## Try it
Reproduce the data below exactly. Skip the pictures.

Entries taken from a collection:
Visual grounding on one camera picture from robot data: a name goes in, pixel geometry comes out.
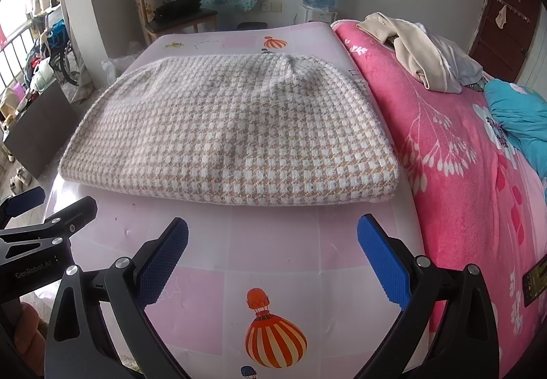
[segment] wooden door
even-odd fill
[[[507,6],[503,28],[496,17]],[[469,55],[494,78],[513,82],[530,49],[541,7],[540,0],[488,0]]]

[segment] pink floral blanket
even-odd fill
[[[485,98],[428,91],[395,52],[337,22],[344,43],[388,124],[406,170],[426,254],[440,267],[476,263],[489,288],[499,338],[501,377],[520,358],[545,315],[547,293],[524,307],[522,276],[547,252],[543,188],[508,142]],[[442,308],[435,309],[435,332]]]

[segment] hot air balloon print
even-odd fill
[[[249,365],[241,367],[241,375],[247,379],[256,379],[256,371]]]
[[[247,304],[256,313],[245,337],[249,357],[268,368],[285,368],[302,359],[306,337],[295,324],[270,313],[266,293],[260,288],[249,290]]]
[[[264,47],[269,49],[282,49],[286,46],[286,41],[282,39],[273,39],[271,36],[265,36]]]

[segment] houndstooth pattern
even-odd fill
[[[217,204],[382,201],[399,164],[369,97],[364,81],[308,56],[168,57],[97,100],[59,173]]]

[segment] shoe
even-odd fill
[[[17,177],[13,177],[9,181],[9,189],[13,195],[18,195],[21,192],[23,192],[23,182],[19,180]]]
[[[17,169],[17,171],[15,172],[15,176],[21,180],[21,182],[25,185],[25,186],[28,186],[31,181],[32,181],[32,175],[30,174],[30,172],[28,170],[26,170],[23,166],[21,166],[20,168]]]

## Output of the exercise
Visual grounding on one camera picture from robot data: a name goes in, pixel geometry comes out.
[segment] wooden door
even-odd fill
[[[507,6],[503,28],[496,17]],[[469,55],[494,78],[513,82],[530,49],[541,7],[540,0],[488,0]]]

[segment] pink floral blanket
even-odd fill
[[[485,98],[428,91],[395,52],[337,22],[344,43],[388,124],[406,170],[426,254],[440,267],[476,263],[489,288],[499,338],[501,377],[520,358],[545,315],[547,293],[524,307],[522,276],[547,252],[543,188],[508,142]],[[442,308],[435,309],[435,332]]]

[segment] hot air balloon print
even-odd fill
[[[249,365],[241,367],[241,375],[247,379],[256,379],[256,371]]]
[[[247,304],[256,313],[245,337],[249,357],[268,368],[285,368],[302,359],[306,337],[295,324],[270,313],[266,293],[260,288],[249,290]]]
[[[264,47],[269,49],[282,49],[286,46],[286,41],[282,39],[273,39],[271,36],[265,36]]]

[segment] houndstooth pattern
even-odd fill
[[[217,204],[382,201],[399,164],[369,97],[364,81],[308,56],[168,57],[97,100],[59,173]]]

[segment] shoe
even-odd fill
[[[17,177],[13,177],[9,181],[9,189],[13,195],[18,195],[21,192],[23,192],[23,182],[19,180]]]
[[[17,169],[17,171],[15,172],[15,176],[21,180],[21,182],[25,185],[25,186],[28,186],[31,181],[32,181],[32,175],[30,174],[30,172],[28,170],[26,170],[23,166],[21,166],[20,168]]]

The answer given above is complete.